Data supplied START

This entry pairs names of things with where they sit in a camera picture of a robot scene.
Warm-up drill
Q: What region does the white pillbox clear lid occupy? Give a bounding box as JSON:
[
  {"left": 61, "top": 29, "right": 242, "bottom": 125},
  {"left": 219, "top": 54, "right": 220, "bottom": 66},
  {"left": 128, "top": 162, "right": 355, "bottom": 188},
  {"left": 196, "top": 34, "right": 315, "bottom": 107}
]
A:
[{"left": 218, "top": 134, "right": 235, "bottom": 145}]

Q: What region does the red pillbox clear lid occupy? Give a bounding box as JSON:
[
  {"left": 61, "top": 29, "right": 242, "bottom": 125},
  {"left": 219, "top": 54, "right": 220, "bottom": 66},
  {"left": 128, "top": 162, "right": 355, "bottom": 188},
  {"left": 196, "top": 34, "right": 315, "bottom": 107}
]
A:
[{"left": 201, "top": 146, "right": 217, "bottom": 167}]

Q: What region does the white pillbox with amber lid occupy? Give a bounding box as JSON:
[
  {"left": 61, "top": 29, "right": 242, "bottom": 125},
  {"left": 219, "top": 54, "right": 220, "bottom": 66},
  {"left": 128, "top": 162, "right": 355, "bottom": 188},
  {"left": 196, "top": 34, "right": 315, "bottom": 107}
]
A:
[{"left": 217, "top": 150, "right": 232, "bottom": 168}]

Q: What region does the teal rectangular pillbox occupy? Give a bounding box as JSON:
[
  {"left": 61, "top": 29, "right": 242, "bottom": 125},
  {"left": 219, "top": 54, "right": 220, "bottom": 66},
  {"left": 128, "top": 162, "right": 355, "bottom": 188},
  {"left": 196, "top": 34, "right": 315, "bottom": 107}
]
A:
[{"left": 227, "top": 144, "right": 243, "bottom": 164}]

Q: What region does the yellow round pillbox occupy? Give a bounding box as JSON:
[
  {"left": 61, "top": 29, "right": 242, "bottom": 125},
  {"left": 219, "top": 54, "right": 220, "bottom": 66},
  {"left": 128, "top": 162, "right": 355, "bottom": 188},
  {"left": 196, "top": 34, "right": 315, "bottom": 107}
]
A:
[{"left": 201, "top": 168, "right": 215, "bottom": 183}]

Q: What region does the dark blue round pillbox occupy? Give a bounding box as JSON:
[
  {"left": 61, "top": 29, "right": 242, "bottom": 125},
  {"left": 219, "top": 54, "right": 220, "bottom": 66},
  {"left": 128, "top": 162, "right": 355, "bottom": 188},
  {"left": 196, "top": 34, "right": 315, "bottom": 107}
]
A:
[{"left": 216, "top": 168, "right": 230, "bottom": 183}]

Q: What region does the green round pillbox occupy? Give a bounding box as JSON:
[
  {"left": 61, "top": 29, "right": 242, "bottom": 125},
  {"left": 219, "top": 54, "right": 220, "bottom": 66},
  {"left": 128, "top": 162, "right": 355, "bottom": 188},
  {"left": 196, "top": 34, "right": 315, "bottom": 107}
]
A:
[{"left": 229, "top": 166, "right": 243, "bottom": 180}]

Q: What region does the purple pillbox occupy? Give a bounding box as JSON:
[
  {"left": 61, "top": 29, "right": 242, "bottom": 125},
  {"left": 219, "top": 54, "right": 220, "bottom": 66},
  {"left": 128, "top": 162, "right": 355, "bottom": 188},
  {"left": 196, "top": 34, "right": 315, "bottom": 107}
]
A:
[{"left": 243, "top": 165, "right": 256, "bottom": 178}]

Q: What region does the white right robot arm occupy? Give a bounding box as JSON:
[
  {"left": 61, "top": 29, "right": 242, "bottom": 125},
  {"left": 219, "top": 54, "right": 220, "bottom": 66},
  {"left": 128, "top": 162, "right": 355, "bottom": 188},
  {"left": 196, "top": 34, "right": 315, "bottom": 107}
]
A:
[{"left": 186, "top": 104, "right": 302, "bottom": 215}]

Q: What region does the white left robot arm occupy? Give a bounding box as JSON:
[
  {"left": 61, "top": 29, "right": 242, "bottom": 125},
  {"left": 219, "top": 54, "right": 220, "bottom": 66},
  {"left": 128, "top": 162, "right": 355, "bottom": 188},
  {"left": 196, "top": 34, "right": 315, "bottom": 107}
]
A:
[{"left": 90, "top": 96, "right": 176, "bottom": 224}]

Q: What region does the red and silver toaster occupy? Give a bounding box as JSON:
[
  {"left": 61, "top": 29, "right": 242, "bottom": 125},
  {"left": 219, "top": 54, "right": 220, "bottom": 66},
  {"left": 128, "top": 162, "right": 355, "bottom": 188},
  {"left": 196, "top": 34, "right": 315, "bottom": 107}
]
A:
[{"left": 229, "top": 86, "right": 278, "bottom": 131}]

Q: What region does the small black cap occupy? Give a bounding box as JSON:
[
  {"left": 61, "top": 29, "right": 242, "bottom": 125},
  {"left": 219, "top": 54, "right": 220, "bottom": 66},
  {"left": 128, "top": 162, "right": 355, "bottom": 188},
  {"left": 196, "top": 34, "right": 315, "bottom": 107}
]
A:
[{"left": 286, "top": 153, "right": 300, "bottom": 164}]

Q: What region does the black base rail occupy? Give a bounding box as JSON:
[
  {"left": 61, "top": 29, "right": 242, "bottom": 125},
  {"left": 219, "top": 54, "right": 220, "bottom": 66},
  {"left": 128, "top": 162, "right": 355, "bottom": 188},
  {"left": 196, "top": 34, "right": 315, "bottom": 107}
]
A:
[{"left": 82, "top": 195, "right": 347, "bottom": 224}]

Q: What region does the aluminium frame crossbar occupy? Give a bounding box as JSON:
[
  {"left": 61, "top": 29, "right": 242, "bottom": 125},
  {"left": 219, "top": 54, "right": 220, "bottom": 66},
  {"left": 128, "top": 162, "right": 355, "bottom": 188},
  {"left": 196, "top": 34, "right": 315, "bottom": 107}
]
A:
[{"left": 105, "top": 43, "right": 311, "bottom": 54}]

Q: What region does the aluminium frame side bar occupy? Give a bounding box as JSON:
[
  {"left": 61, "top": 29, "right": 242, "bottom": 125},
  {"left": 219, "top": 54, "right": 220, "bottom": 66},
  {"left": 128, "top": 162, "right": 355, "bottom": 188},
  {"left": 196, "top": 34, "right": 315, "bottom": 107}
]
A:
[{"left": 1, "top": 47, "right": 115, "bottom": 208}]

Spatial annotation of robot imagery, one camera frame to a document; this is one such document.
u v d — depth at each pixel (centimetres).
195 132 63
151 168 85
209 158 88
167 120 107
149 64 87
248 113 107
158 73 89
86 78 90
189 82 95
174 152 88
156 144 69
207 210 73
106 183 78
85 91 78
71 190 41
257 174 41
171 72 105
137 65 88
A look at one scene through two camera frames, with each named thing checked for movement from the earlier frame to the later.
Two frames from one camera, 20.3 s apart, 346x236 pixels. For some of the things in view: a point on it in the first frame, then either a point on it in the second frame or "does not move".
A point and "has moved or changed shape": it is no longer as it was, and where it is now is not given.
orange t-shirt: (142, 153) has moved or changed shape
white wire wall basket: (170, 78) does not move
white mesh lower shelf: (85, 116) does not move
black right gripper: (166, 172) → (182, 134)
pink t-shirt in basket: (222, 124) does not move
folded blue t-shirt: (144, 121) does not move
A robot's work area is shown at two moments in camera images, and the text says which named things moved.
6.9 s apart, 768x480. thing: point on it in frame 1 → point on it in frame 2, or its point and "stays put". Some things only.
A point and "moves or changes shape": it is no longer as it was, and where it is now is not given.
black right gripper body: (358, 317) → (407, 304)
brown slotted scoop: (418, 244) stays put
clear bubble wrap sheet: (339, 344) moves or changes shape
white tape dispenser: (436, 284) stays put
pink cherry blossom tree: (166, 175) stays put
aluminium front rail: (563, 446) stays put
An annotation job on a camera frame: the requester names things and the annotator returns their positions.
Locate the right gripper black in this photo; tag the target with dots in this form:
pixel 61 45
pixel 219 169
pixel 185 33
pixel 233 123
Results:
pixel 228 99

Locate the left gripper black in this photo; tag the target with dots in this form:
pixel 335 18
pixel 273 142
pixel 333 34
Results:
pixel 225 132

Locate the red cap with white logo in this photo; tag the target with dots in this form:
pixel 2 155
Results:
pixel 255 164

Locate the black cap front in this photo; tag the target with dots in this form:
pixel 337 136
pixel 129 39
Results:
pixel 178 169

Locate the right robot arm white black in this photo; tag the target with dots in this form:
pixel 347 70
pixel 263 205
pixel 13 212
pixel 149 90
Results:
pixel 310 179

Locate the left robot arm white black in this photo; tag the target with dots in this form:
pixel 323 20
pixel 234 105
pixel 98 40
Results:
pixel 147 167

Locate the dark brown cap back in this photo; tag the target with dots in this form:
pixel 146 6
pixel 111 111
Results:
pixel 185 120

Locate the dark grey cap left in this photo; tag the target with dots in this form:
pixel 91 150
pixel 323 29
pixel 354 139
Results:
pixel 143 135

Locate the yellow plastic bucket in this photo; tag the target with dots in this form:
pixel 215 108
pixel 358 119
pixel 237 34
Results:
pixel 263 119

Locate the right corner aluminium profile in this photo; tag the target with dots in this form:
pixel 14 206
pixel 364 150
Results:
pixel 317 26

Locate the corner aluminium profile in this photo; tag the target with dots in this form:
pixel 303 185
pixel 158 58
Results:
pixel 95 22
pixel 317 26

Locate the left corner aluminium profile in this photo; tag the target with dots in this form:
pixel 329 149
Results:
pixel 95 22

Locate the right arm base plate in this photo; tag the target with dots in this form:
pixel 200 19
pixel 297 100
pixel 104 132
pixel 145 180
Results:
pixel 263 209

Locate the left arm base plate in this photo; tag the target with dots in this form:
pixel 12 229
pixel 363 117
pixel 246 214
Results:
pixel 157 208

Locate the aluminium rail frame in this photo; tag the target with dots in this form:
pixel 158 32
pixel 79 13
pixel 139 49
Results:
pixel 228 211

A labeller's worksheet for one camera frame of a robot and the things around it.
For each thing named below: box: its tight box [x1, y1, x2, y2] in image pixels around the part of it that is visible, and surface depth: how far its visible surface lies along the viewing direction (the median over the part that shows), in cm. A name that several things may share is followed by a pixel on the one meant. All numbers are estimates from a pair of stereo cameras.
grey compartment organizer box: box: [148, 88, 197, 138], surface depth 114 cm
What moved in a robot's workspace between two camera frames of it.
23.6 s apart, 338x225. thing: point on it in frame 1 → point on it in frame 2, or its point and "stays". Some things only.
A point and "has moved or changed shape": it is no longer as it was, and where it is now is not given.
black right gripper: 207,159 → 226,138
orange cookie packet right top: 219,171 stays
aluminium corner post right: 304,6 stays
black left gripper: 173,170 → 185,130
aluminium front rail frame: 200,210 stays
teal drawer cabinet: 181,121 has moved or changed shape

Data supplied END

Gather each line of the listing that holds the string "annotation".

■ **Result of this task**
Spatial annotation of robot imagery, one camera frame to a document; this is one such document.
An annotation job on a camera frame: the requester names things and the annotator returns their positions.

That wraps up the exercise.